Even the best performing component can be hindered by incorrect use. Below we provide practical recommendations on what should be used or avoided in application programming. Following the tips below you will be able to create applications with the same
efficiency as this demo application. We also provide source codes for this example to show how easy it is.

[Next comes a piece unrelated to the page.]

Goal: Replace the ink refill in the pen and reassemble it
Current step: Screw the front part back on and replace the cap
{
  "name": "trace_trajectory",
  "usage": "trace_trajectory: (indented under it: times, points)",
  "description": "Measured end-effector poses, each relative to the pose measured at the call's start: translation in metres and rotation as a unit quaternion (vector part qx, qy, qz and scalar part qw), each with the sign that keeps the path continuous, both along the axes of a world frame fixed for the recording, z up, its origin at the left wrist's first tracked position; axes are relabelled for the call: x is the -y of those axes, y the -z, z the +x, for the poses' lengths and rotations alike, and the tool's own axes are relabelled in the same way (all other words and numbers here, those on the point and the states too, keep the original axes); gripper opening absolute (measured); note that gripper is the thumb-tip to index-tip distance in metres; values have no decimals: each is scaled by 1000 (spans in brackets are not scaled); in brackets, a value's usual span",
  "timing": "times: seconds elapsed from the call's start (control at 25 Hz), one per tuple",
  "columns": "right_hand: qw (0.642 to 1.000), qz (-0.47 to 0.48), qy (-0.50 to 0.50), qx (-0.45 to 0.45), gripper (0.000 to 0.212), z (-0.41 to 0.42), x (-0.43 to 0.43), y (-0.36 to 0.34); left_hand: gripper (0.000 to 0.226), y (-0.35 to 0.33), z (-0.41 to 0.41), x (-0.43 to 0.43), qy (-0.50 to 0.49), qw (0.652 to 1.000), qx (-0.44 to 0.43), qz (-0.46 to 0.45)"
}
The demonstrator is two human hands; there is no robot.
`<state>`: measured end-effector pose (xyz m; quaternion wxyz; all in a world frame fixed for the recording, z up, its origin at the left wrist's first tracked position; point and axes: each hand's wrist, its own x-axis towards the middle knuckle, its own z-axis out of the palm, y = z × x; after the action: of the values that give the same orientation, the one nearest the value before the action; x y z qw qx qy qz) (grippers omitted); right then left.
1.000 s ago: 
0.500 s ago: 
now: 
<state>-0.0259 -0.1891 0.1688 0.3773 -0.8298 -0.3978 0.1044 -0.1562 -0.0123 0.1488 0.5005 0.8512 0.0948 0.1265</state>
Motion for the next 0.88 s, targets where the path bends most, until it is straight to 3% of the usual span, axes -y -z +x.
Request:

• It is supposed that programmers already know general principles of application design. Nevertheless, we shall provide  some useful links for better understanding of .Net environment and tools for writing managed code: Writing Faster Managed Code: Know What Things Cost
• It is necessary to pay attention to grid characteristics in different working modes, to evaluate data volume to be  displayed and to find a relevant chart for better understanding of grid use.
• Use ThreadSafeBindingList<T> instead of BindingList<T> for the following reasons:1. BindingList<T> has poor implementation when working with objects that implement INotifyPropertyChanged interface.  Hereyou can find more information on BindingList<T> performance issues.  Use ThreadSafeBindingList<T> instead, as it doesn’t allow BindingList<T> to subscribe to events of objects that it contains.2. Another reason to use ThreadSafeBindingList<T> instead of BindingList<T> is related to implementation of  MulticastDelegate used in events. With one subscriber, this delegate consumes minimum memory resources, but when there are two  or more subscribers, it creates an internal subscriber collection that increases memory consumption dramatically. The grid always subscribes  to objects that implement INotifyPropertyChanged interface and BindingList<T> is the second subscriber.
• If BindingList<T> is used together with objects implementing INotifyPropertyChanged interface, it is  better to avoid firing notifications with non-existent data object properties. It is mainly required because when a binding  list receives such notification it checks whether the firing object has the specified property. If the firing object doesn’t  have such property, the BindingList<T> generates ListChanged event specifying Reset reason and forcing the grid to rebuild all its contents.
• Avoid using INotifyPropertyChanged interface, unless it is required. If the object doesn’t change at run-time, it is better not to use this interface to save memory and CPU resources.
• Add data to the end of collection (List<T>, BindingList<T>, ThreadSafeBindingList<T> etc). Otherwise, internal implementation of indexed collections will move and re-index all data starting from the newly added index.
• Avoid adding data to a binding list with more than 10 000 items when the grid is sorted. Stop sorting to improve performance.  However, if you need to add large amounts of data in real-time to the beginning of the grid, it’s better to use the following:

  grid.Sort.Enabled = false;
  grid.DataSource = _datasource_;

  //Add a single object to the beginning of the grid
  grid.Nodes.Insert(0, _new_object_);
  
  //Add a single object to the beginning of the binding list
  IBindingList bl = ...;
  bl.Insert(0, _new_object_);

• Although the grid is thread-safe with INotifyPropertyChanged and IBindingList interfaces, use the GUI thread  to work with it. This is mainly important for adding large data volumes. Some optimization algorithms work better when there  is no need to switch between threads. Please also note that BindingList<T> is not thread-safe.
• Have only one message loop per application. Don’t create grids in different threads.Let us assume that the computer resources are not limitless. Theoretically the maximum performance can be obtained  if the number of threads equals to the number of processor cores. While a lot of threads are creating, they aren’t working in parallel.  In this case cores allocate time slices to threads based on their priority and consistently perform context switches (context switch is relatively expansive operation). Note, maximum time slice is about 10-15 msec.We have also take into account that each control paints its content in the GDI/GDI+ device (via the Graphics object).  While painting from one thread all others wait for GDI device to perform painting in its turn. Therefore if we start many  message loops – it doesn’t mean that we accelerate the application. In other words the application losses time on context  switches and on drawing in GDI device.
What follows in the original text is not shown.